Monitoring your validator with Grafana and Prometheus

Prometheus is a monitoring platform that collects metrics from monitored targets by scraping metrics HTTP endpoints on these targets. Official documentation is available here. Grafana is a dashboard used to visualize the collected data.

6.1 Installation

Install prometheus and prometheus node exporter.

sudo apt-get install -y prometheus prometheus-node-exporter

Install grafana.

wget -q -O - https://packages.grafana.com/gpg.key | sudo apt-key add -
echo "deb https://packages.grafana.com/oss/deb stable main" > grafana.list
sudo mv grafana.list /etc/apt/sources.list.d/grafana.list
sudo apt-get update && sudo apt-get install -y grafana

Enable services so they start automatically.

sudo systemctl enable grafana-server.service prometheus.service prometheus-node-exporter.service

Create the prometheus.yml config file. Choose the tab for your eth client. Simply copy and paste.

cat > $HOME/prometheus.yml << EOF
global:
  scrape_interval:     15s # By default, scrape targets every 15 seconds.
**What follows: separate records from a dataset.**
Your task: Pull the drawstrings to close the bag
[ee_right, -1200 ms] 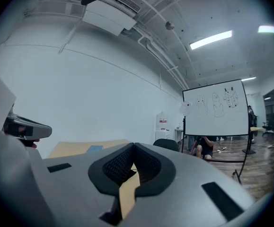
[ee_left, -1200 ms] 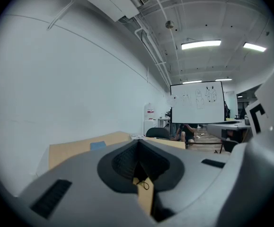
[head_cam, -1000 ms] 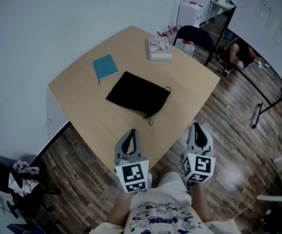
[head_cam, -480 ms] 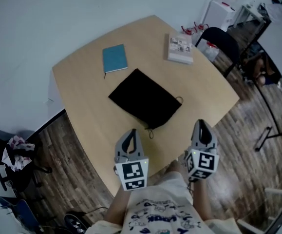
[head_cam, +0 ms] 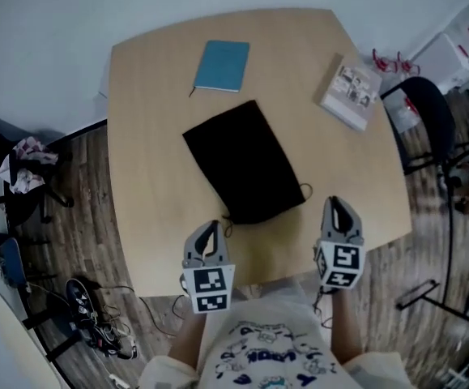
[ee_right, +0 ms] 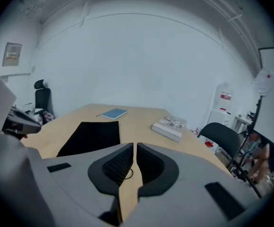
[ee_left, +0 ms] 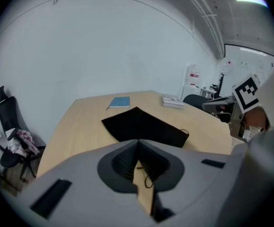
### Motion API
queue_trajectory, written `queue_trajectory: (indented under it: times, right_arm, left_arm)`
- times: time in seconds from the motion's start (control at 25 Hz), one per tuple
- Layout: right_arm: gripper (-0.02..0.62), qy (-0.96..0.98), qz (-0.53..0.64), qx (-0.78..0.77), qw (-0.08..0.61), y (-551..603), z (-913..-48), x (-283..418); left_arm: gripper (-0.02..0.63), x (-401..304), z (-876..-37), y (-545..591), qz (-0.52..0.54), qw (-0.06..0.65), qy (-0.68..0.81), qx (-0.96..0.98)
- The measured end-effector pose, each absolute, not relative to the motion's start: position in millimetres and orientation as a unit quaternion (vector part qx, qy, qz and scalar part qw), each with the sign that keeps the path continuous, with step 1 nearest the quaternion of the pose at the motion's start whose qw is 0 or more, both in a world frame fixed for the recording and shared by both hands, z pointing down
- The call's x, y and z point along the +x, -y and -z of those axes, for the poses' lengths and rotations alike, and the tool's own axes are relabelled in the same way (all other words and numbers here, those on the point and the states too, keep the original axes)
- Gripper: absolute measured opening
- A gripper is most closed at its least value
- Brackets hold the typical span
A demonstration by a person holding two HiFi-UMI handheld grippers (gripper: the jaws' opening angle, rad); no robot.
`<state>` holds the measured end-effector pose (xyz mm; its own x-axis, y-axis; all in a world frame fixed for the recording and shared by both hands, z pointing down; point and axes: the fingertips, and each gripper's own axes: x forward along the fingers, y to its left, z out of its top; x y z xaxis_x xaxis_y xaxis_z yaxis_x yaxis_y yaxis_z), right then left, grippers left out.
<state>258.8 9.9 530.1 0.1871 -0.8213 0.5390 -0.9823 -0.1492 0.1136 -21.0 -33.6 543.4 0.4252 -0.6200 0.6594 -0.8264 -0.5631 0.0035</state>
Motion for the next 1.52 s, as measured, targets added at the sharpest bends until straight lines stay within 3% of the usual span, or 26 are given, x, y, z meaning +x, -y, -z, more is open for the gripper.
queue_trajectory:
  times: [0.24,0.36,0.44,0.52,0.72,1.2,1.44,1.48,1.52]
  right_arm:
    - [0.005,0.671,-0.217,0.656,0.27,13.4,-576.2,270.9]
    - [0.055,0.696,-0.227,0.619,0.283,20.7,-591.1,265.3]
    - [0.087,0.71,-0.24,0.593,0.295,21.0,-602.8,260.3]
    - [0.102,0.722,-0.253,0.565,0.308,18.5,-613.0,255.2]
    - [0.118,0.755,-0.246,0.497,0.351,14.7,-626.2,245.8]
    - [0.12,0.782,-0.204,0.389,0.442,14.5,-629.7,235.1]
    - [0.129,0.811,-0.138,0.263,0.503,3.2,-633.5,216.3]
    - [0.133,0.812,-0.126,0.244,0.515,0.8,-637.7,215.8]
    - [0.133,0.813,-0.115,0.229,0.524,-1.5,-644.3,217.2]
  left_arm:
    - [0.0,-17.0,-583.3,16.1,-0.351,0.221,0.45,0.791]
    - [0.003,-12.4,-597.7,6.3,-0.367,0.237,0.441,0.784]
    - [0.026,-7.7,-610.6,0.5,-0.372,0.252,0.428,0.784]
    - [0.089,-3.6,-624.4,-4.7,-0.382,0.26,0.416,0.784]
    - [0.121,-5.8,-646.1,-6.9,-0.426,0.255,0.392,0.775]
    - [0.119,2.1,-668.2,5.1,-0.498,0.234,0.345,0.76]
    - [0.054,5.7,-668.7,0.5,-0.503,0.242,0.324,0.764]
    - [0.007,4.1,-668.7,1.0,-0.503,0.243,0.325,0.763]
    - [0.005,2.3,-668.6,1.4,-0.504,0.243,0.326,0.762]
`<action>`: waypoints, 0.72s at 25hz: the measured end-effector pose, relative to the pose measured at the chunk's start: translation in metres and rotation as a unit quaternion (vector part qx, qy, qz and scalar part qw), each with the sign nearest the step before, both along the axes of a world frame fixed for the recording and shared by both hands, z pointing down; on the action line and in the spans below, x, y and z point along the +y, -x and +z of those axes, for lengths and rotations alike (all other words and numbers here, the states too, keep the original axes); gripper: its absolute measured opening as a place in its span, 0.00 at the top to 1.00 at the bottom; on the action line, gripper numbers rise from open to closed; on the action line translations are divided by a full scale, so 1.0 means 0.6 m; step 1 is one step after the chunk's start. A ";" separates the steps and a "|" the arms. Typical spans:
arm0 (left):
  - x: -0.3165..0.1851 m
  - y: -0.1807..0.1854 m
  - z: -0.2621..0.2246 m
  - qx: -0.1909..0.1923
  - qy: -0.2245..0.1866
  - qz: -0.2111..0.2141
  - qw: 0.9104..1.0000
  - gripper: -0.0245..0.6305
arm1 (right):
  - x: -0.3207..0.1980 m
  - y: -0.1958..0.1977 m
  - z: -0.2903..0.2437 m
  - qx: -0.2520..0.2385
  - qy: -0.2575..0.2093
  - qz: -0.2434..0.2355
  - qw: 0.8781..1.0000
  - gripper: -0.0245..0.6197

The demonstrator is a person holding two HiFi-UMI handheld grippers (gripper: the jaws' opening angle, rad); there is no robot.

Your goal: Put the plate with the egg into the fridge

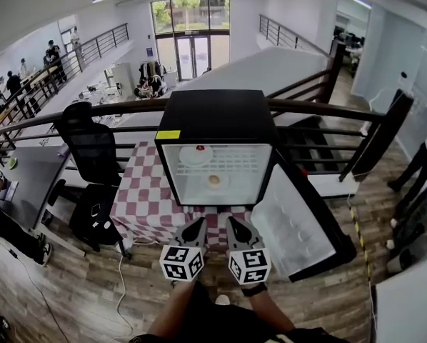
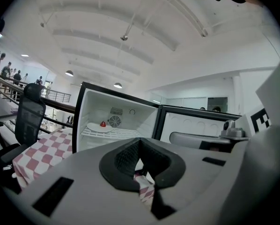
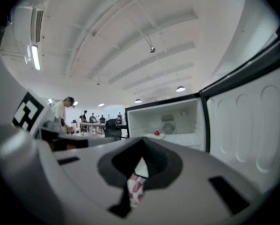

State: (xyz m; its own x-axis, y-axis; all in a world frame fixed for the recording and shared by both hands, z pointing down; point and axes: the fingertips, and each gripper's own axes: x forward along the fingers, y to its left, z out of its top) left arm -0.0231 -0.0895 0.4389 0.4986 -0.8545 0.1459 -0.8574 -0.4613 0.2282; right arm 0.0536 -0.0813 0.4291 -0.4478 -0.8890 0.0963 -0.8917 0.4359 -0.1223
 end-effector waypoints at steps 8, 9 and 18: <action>-0.011 0.003 -0.024 -0.017 -0.005 0.008 1.000 0.93 | -0.001 0.011 -0.048 -0.010 -0.017 -0.013 1.000 0.93; -0.013 0.006 -0.026 -0.018 -0.003 0.008 1.000 0.93 | -0.004 0.015 -0.050 0.000 -0.017 -0.011 1.000 0.93; -0.022 0.028 -0.045 -0.036 0.008 0.007 0.999 0.93 | -0.027 0.020 -0.068 0.008 0.010 0.005 1.000 0.93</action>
  # Attach these labels to any time series or alerts when communicating with
  # external systems (federation, remote storage, Alertmanager).
  external_labels:
    monitor: 'codelab-monitor'

# A scrape configuration containing exactly one endpoint to scrape:
# Here it's Prometheus itself.
scrape_configs:
   - job_name: 'node_exporter'
     static_configs:
       - targets: ['localhost:9100']
   - job_name: 'nodes'
     metrics_path: /metrics    
     static_configs:
       - targets: ['localhost:5054']
   - job_name: 'validators'
     metrics_path: /metrics
     static_configs:
       - targets: ['localhost:5064']
EOF

cat > $HOME/prometheus.yml << EOF
global:
  scrape_interval:     15s # By default, scrape targets every 15 seconds.
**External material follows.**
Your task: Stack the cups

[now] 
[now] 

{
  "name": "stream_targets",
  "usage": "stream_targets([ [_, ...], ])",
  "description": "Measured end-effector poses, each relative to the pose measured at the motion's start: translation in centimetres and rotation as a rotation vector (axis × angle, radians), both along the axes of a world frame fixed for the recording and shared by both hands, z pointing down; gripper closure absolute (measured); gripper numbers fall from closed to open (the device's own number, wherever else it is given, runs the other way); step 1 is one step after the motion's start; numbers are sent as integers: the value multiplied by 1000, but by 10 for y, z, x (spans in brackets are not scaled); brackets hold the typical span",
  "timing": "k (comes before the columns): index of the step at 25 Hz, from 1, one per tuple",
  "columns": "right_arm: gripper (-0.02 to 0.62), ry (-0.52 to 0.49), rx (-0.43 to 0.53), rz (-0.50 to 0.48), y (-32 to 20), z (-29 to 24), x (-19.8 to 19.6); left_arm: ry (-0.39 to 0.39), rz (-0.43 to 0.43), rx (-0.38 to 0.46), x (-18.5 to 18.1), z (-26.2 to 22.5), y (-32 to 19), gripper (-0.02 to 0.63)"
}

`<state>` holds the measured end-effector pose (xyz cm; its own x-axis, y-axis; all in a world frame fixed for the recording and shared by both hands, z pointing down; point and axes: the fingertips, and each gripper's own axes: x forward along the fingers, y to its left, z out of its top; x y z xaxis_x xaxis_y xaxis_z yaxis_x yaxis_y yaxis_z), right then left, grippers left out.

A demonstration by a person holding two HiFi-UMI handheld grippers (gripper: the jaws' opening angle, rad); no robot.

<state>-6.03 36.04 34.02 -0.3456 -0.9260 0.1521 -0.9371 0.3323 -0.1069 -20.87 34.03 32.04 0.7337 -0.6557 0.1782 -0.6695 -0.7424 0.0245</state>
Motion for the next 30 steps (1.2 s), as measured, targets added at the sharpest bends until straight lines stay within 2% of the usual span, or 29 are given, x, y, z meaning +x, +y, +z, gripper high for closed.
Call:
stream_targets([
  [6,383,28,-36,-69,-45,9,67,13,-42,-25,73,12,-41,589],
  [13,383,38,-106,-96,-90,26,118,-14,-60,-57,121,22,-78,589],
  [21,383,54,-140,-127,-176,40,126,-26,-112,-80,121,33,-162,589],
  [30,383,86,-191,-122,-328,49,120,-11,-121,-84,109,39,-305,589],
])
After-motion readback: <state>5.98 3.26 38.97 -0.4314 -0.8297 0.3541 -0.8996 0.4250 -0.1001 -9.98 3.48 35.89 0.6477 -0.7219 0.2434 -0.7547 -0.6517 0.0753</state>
  # Attach these labels to any time series or alerts when communicating with
  # external systems (federation, remote storage, Alertmanager).
  external_labels:
    monitor: 'codelab-monitor'

# A scrape configuration containing exactly one endpoint to scrape:
# Here it's Prometheus itself.
scrape_configs:
   - job_name: 'node_exporter'
     static_configs:
       - targets: ['localhost:9100']
   - job_name: 'nodes'
     metrics_path: /metrics    
     static_configs:
       - targets: ['localhost:8008']
EOF

cat > $HOME/prometheus.yml << EOF
global:
  scrape_interval:     15s # By default, scrape targets every 15 seconds.
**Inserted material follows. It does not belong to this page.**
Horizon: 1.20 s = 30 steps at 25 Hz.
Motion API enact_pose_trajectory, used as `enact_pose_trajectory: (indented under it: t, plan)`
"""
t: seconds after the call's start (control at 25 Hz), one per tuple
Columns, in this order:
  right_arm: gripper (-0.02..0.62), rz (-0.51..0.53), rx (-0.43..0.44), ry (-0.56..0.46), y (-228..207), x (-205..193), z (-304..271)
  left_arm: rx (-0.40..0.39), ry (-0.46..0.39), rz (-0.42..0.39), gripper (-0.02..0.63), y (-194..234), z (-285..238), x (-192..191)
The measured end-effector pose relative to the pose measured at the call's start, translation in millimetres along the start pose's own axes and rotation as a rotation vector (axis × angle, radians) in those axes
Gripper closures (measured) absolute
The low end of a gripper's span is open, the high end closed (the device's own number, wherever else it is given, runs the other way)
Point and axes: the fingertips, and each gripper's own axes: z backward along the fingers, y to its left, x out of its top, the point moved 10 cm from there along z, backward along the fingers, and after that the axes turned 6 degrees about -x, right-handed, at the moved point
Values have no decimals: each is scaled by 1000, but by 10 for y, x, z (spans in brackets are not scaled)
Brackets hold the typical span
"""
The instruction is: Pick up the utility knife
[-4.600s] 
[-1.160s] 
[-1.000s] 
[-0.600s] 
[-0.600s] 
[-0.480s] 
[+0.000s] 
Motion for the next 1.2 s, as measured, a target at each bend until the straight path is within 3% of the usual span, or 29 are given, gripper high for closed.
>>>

  # Attach these labels to any time series or alerts when communicating with
  # external systems (federation, remote storage, Alertmanager).
  external_labels:
    monitor: 'codelab-monitor'

# A scrape configuration containing exactly one endpoint to scrape:
# Here it's Prometheus itself.
scrape_configs:
   - job_name: 'node_exporter'
     static_configs:
       - targets: ['localhost:9100']
   - job_name: 'nodes'
     metrics_path: /metrics    
     static_configs:
       - targets: ['localhost:8008']
EOF

cat > $HOME/prometheus.yml << EOF
global:
  scrape_interval:     15s # By default, scrape targets every 15 seconds.

  # Attach these labels to any time series or alerts when communicating with
  # external systems (federation, remote storage, Alertmanager).
  external_labels:
    monitor: 'codelab-monitor'

# A scrape configuration containing exactly one endpoint to scrape:
# Here it's Prometheus itself.
scrape_configs:
   - job_name: 'node_exporter'
     static_configs:
       - targets: ['localhost:9100']
   - job_name: 'validator'
     static_configs:
       - targets: ['localhost:8081']
   - job_name: 'beacon node'
     static_configs:
       - targets: ['localhost:8080']
   - job_name: 'slasher'
     static_configs:
       - targets: ['localhost:8082']
EOF

cat > $HOME/prometheus.yml << EOF   
scrape_configs:
   - job_name: 'node_exporter'
     static_configs:
       - targets: ['localhost:9100']
   - job_name: 'Lodestar'
     metrics_path: /metrics    
     static_configs:
       - targets: ['localhost:8008']
EOF

Setup prometheus for your execution client. Start by editing prometheus.yml

nano $HOME/prometheus.yml

Append the applicable job snippet for your execution client to the end of prometheus.yml. Save the file.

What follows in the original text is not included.